。すると先生は、机の上にあった小さな紙片をとり上げて、
「之がその解決だよ」と言って渡された。見ると其処《そこ》には、
[#ここから3字下げ、罫囲み]
PMbtDK
[#ここで字下げ終わり]
と書かれてあった。
「君、甚《はなは》だ御苦労をかけるが、それを都下のおもだった新聞に、あまり目立たないように広告してくれたまえ」
僕は面喰った。
「これは暗号で御座いますか」
「理由《わけ》は君が帰ってから話す」
僕はそのまゝ黙って引きさがり、それから各新聞社をまわって広告を依頼し、教室へ帰ったのは午後一時ごろだった。道々僕は、先生の渡された暗号――無論僕ははじめそれを暗号だと思った――を、色々に考えて解こうとしたが、まるで雲をつかむようだった。又、何のために、先生が新聞などへ広告を出されるのか、そうして、これが一たい北沢事件と、どう関係があるのか、ちっともわからなかった。だから、教室へ帰ったときは、早く先生から説明がきゝたくて、僕はいわば好奇心そのものであった。
教授室に入ると、先生は立ち上って、入口の方へ歩いて行き、扉《ドア》の鍵孔に鍵を差しこんでまわされた。
「あまり大きな声で話してはならぬのだよ」こう言って再び机の前えに腰をおろし、「さて涌井君、君はニーチェを読んだことがあるか」と、だしぬけに質問された。
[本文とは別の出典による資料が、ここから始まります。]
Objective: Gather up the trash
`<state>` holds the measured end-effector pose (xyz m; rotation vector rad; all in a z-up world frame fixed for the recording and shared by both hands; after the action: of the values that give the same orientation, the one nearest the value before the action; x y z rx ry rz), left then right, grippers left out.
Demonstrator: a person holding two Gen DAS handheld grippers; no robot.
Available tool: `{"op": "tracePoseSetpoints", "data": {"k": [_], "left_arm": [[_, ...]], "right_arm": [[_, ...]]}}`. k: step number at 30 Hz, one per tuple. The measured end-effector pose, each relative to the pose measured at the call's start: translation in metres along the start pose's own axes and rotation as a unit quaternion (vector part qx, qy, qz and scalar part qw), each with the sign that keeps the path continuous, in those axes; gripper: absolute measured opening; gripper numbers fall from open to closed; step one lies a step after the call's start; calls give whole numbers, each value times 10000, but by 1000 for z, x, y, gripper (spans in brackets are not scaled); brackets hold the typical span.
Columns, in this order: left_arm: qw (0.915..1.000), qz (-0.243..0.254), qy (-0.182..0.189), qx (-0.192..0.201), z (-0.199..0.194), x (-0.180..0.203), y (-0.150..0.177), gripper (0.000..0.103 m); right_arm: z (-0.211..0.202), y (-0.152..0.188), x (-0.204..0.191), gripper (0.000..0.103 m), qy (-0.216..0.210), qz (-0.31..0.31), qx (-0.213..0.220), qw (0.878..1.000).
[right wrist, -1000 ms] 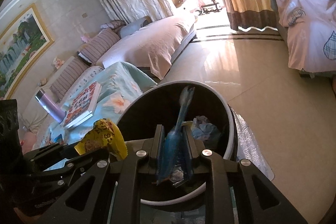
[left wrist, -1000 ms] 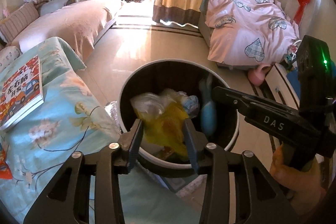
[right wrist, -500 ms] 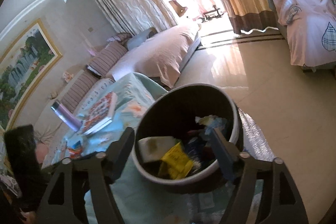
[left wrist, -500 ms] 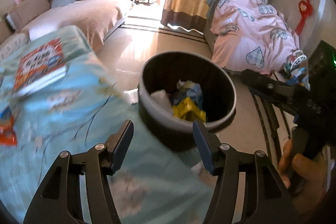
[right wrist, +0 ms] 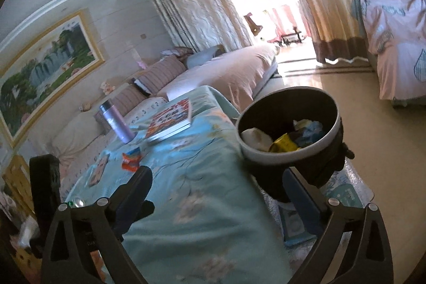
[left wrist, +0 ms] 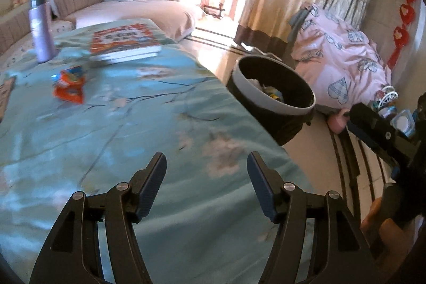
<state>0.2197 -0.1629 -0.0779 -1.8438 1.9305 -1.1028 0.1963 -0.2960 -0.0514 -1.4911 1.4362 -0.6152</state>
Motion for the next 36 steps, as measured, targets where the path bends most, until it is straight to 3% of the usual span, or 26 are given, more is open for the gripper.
{"op": "tracePoseSetpoints", "data": {"k": [5,7,9,11,13,17,26,36], "left_arm": [[9991,3,-3,430,-37,-10,-12,68],[9970,35,-1,769,-63,-12,-20,78],[9942,26,-27,1077,-83,-14,-28,96],[9898,27,-153,1414,-99,-19,-33,103],[9843,64,-329,1731,-110,-26,-35,103],[9758,146,-672,2077,-112,-40,-29,103],[9721,161,-1047,2094,-100,-61,-13,103],[9670,176,-1309,2178,-105,-69,-12,103]], "right_arm": [[-16,-5,-25,100,187,-308,156,9992],[-28,-18,-36,101,261,-496,311,9979],[-43,-32,-44,103,381,-687,538,9955],[-62,-48,-56,103,505,-911,920,9903],[-74,-55,-66,103,694,-1160,1198,9835],[-65,-41,-68,103,972,-1391,1216,9780],[-31,3,-61,103,964,-1254,898,9833],[-32,11,-55,103,961,-1144,762,9858]]}}
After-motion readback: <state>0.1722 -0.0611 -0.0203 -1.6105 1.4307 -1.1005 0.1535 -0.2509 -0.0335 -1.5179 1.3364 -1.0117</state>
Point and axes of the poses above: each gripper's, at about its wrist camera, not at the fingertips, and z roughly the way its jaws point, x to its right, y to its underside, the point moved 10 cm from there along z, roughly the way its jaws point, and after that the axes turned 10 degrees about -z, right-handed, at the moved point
「はあ。以前に読んだことがありましたけれど……」と、僕がしどもどしながら答えると、先生は遮《さえぎ》って、
「無理もない。今どきニーチェなどを語るのは物笑いの種かも知れぬが、若《も》しそれが天才の仕事であるならば、たとい非人道的であっても、君は許す気にはならぬかね」
「さあ、そうですね……」
「いきなり、こう言っては君も返答に迷うであろうが、近頃はよく民衆の力ということが叫ばれて居るけれど、少くとも科学の領域に於ては、幾万の平凡人も、一人の天才に及ばぬことを君は認めるであろう」
「認めます」
「そうして、科学なるものが、人間の福利を増進するものである以上、科学的天才の仕事が非人道的であっても、君はそれを許す気にならないか」
誠に大問題である。
「もっとよく考えて見なくてはわかりませんが……」
「その肯定が出来なくては、君に先刻《さっき》の約束どおり、説明を行うことが出来ぬ」
それでは大変だ。是非、北沢事件の解決をきかねばならぬ。